Description of the task: Could you transcribe exactly the lines below, from the line with "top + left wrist" through the line with "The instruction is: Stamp", and nothing else, leaving out the pictures?

Stored data entries
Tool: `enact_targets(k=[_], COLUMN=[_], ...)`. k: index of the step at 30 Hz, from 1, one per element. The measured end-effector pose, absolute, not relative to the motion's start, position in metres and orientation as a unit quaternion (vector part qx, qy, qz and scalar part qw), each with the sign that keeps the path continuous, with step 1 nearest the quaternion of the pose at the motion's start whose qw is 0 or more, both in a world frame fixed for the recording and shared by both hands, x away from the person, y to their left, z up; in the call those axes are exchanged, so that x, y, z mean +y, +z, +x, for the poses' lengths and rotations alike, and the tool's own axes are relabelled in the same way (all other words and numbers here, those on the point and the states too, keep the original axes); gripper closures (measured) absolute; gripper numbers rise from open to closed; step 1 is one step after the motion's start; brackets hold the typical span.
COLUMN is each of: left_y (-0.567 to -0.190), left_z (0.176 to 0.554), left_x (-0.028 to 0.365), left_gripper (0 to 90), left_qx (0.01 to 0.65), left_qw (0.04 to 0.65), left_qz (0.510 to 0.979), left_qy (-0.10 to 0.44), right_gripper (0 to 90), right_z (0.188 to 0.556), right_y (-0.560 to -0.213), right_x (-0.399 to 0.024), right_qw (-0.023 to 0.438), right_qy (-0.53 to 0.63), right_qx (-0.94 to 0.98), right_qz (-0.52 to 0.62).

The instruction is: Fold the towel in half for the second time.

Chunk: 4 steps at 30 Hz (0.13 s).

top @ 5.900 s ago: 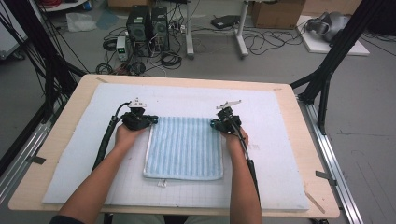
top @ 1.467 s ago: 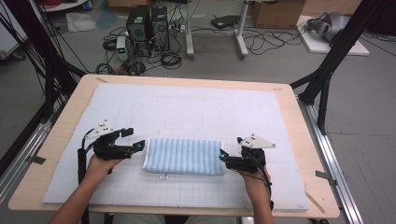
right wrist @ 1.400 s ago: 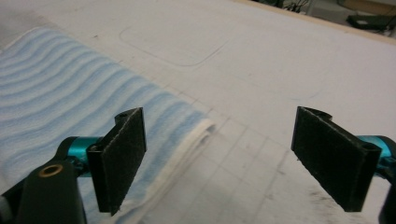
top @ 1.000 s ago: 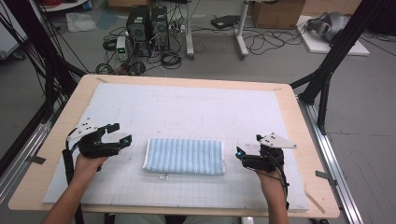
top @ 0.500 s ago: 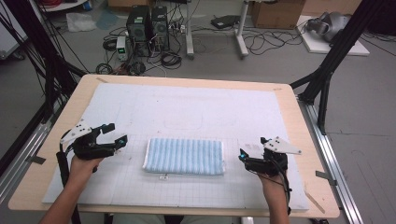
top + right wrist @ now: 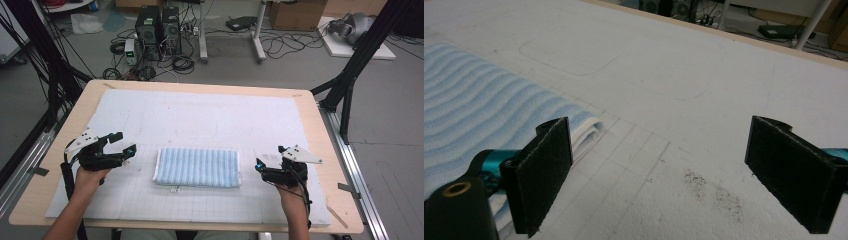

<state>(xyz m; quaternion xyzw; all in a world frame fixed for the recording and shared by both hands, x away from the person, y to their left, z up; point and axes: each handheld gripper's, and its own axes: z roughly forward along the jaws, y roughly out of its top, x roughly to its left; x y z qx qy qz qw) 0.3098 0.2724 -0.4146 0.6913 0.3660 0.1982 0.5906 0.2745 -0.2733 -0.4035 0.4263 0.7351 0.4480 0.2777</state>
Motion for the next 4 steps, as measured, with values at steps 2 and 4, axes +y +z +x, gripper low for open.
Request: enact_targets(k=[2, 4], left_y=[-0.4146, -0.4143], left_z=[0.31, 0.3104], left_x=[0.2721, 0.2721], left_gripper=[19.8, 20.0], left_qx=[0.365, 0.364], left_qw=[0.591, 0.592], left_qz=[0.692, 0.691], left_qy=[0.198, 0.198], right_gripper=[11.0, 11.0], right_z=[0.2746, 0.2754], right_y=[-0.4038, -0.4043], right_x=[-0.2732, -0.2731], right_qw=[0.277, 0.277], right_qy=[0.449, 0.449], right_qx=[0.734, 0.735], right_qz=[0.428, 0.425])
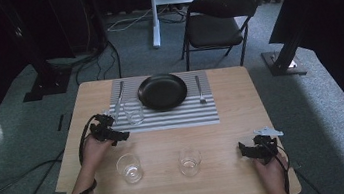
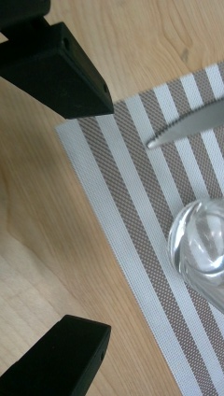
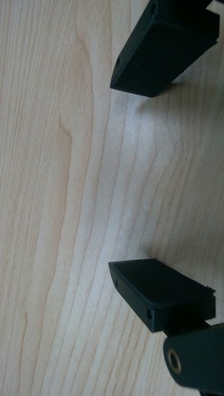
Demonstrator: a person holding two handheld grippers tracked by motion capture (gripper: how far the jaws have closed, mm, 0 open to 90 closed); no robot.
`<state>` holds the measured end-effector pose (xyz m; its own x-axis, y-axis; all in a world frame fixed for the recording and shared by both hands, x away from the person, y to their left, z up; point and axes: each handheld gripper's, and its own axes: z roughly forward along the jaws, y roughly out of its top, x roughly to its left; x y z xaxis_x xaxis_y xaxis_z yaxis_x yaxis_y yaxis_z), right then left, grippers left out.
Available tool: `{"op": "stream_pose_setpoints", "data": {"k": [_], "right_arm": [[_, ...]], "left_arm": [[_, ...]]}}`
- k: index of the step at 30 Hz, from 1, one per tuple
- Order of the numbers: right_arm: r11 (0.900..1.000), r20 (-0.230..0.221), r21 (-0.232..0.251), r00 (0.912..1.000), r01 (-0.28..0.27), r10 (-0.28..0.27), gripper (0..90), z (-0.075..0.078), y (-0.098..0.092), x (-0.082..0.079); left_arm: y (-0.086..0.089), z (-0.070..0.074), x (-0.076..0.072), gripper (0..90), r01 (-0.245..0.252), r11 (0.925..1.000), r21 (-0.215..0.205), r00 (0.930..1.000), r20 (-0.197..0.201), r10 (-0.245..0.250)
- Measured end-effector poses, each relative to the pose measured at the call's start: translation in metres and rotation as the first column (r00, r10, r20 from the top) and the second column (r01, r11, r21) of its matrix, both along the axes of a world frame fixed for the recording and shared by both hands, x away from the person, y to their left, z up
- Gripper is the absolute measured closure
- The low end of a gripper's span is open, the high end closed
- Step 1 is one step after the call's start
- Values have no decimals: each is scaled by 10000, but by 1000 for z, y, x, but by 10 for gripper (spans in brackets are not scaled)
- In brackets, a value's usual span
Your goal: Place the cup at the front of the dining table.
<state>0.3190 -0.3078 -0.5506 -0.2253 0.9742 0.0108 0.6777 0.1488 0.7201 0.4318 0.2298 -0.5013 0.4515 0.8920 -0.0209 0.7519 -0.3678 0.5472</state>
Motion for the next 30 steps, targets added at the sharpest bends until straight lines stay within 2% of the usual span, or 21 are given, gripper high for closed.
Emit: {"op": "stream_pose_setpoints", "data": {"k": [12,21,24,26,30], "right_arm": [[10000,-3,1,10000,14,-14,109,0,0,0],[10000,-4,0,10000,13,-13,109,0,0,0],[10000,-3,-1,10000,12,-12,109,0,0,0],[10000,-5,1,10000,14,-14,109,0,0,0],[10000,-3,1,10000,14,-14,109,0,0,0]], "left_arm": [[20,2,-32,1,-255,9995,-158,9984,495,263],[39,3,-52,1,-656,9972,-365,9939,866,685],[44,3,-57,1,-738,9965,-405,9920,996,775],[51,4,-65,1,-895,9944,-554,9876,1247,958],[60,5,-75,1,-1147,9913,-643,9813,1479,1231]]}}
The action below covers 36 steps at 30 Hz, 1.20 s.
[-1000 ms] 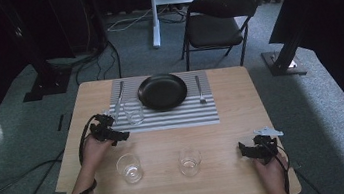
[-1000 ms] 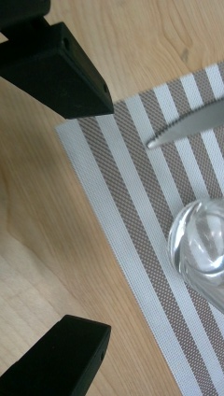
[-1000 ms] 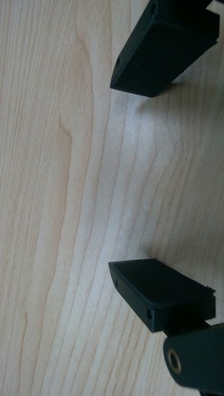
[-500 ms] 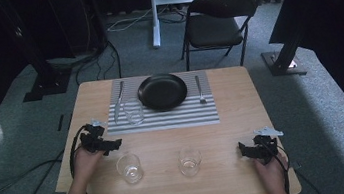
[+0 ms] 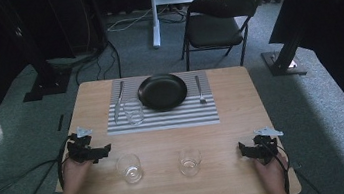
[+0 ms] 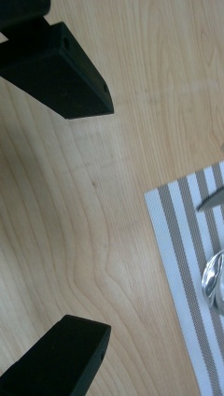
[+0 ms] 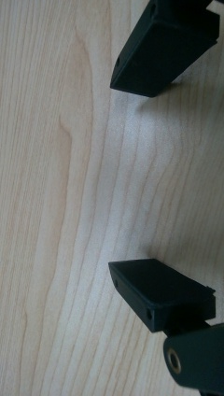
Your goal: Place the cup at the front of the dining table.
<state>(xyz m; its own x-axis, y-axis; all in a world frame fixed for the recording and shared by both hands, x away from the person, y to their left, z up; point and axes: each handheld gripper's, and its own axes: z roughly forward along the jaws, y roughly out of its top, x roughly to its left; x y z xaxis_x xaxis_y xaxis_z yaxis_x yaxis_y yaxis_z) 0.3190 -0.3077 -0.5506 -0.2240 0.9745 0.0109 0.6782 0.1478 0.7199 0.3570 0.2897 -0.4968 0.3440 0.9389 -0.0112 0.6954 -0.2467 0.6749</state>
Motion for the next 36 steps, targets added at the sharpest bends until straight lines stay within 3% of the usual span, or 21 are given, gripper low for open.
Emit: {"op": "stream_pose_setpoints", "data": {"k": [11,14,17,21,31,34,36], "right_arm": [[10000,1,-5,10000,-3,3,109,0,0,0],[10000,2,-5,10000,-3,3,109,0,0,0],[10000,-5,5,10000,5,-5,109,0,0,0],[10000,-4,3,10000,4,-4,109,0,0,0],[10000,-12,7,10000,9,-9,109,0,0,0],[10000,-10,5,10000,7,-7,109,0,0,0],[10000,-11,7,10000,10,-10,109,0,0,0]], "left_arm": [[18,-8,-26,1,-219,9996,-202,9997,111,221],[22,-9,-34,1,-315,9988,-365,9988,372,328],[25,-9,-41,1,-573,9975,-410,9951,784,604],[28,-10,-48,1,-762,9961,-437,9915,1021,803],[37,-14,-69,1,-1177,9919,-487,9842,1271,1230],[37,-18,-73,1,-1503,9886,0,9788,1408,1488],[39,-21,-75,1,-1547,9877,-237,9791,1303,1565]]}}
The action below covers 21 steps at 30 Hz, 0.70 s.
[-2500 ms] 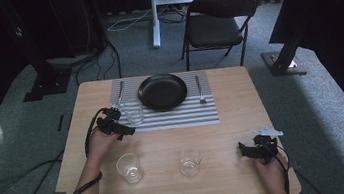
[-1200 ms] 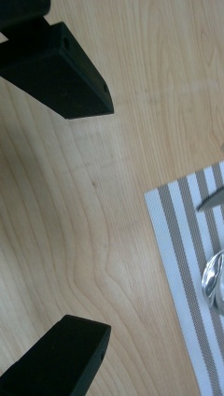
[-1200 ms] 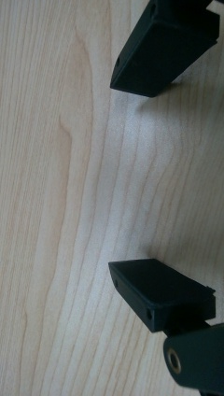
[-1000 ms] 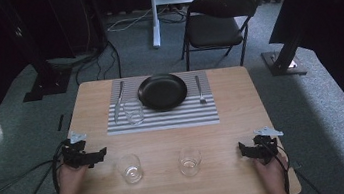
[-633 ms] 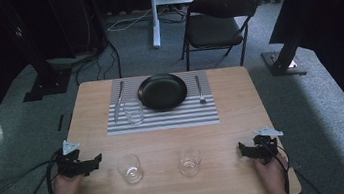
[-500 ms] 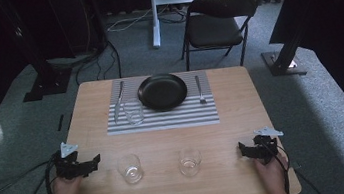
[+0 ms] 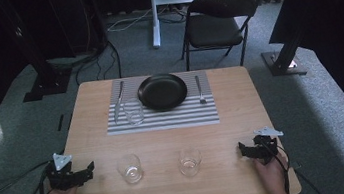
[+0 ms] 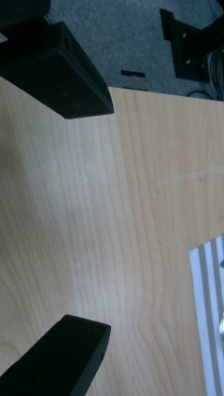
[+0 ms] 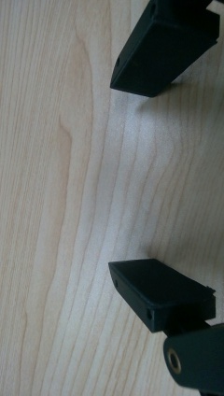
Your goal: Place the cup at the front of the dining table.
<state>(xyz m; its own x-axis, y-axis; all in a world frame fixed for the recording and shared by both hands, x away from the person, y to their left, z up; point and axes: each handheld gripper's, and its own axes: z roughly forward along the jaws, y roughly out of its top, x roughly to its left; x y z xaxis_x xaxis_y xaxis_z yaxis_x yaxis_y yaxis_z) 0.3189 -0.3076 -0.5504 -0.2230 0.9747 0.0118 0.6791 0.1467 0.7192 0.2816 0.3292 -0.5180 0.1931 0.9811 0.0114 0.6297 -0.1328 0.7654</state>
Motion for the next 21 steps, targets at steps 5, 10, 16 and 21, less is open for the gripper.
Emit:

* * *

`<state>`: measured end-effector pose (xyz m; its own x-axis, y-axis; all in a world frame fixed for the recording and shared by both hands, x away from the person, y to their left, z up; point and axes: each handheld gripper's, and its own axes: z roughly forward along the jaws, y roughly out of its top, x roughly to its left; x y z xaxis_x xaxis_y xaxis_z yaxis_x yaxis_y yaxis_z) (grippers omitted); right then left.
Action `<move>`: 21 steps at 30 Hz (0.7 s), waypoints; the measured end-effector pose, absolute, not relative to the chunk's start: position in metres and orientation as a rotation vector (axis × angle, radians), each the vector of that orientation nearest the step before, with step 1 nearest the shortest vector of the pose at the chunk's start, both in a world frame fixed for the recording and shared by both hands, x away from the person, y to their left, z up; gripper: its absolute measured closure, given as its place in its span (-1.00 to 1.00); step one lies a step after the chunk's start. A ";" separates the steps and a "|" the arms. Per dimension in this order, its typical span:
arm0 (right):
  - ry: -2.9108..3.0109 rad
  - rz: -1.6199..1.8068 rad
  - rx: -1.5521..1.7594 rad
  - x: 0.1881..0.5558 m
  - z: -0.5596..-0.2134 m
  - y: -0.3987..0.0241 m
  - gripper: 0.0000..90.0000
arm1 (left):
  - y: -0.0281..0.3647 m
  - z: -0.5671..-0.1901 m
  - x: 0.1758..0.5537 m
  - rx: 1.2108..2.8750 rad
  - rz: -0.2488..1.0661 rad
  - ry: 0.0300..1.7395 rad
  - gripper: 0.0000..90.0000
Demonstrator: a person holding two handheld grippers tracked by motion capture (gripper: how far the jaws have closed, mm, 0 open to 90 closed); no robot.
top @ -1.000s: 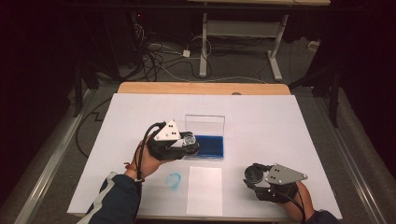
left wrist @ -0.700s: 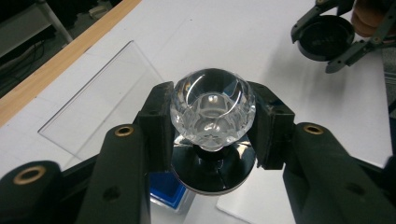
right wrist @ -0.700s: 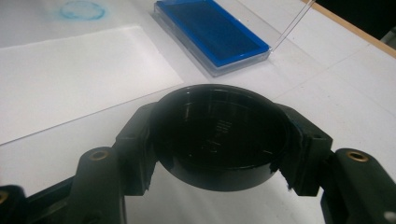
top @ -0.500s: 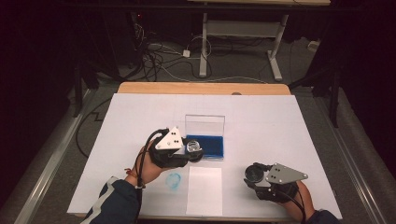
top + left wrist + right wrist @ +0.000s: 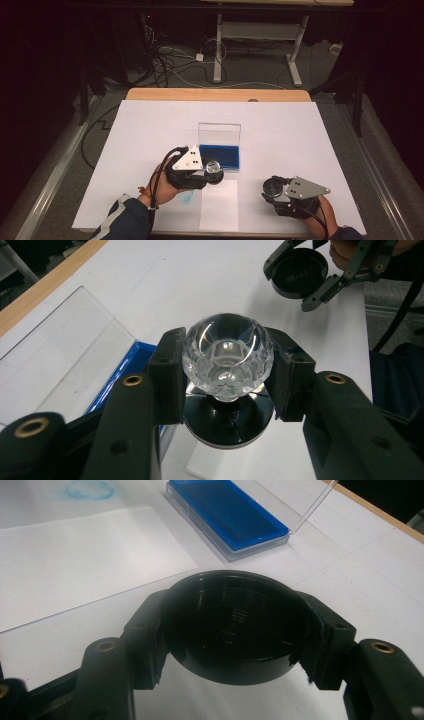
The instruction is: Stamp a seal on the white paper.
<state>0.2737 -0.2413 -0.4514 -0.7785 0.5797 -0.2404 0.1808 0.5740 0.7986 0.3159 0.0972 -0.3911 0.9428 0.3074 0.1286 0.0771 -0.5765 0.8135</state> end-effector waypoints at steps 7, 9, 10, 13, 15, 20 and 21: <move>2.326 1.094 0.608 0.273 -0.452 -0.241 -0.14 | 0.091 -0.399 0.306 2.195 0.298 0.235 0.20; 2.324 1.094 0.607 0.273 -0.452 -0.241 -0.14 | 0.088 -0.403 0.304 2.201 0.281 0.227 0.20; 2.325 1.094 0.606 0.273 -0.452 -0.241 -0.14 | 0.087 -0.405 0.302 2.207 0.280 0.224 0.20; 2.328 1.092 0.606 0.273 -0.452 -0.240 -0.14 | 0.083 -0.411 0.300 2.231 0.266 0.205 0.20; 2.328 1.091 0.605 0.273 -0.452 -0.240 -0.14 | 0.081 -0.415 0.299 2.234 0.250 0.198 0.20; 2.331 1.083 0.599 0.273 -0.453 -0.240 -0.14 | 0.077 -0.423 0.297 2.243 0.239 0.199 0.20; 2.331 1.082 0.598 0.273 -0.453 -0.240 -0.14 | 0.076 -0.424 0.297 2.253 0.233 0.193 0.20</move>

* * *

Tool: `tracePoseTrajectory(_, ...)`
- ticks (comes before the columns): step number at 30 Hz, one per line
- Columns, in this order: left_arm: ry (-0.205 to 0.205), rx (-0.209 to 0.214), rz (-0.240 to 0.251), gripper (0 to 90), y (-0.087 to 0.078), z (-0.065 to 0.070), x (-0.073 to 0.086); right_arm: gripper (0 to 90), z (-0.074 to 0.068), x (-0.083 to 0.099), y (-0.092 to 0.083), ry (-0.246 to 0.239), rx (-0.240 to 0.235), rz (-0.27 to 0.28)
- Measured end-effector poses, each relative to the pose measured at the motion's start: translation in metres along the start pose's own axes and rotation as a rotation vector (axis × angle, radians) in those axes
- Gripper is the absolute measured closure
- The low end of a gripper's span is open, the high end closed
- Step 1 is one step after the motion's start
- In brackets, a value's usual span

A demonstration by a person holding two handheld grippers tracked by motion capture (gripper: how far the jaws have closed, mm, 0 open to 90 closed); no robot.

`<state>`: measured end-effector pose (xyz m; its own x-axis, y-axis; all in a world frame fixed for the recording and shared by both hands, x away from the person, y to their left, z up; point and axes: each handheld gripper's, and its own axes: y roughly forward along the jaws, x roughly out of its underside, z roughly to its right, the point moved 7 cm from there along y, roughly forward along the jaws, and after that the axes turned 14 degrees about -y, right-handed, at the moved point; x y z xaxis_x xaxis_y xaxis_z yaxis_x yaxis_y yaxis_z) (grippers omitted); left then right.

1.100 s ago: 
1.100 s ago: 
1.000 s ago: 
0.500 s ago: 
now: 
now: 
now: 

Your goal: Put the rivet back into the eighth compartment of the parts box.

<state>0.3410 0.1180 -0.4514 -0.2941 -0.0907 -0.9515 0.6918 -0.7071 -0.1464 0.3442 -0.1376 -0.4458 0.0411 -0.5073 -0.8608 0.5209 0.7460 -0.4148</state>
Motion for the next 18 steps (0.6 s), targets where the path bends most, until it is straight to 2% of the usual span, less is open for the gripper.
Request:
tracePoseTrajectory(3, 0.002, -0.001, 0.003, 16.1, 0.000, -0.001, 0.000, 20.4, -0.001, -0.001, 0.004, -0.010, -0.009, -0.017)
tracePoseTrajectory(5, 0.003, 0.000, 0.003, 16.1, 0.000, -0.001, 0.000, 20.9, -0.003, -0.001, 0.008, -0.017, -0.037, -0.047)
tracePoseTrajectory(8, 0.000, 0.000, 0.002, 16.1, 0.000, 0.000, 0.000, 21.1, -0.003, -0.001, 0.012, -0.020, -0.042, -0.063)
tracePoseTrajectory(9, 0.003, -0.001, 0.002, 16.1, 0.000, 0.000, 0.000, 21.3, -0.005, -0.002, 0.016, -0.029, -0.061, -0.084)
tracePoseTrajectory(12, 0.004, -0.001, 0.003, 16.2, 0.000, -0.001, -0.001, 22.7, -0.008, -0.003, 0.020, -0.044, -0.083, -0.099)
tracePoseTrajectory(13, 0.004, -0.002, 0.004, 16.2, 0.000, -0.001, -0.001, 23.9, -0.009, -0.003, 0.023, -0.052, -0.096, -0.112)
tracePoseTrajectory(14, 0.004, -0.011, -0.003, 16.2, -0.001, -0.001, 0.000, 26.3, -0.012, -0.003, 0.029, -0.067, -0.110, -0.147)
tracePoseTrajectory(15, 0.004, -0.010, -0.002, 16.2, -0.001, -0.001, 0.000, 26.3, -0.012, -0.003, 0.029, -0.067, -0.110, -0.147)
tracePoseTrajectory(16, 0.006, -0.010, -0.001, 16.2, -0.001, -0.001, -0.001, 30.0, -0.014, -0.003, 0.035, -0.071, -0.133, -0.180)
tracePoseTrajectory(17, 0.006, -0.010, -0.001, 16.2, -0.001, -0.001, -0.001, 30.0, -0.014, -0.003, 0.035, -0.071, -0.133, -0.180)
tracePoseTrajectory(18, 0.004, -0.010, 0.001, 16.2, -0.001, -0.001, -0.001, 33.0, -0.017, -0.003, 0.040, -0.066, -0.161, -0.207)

Result of the task:
top + left wrist + right wrist @ +0.000s: 
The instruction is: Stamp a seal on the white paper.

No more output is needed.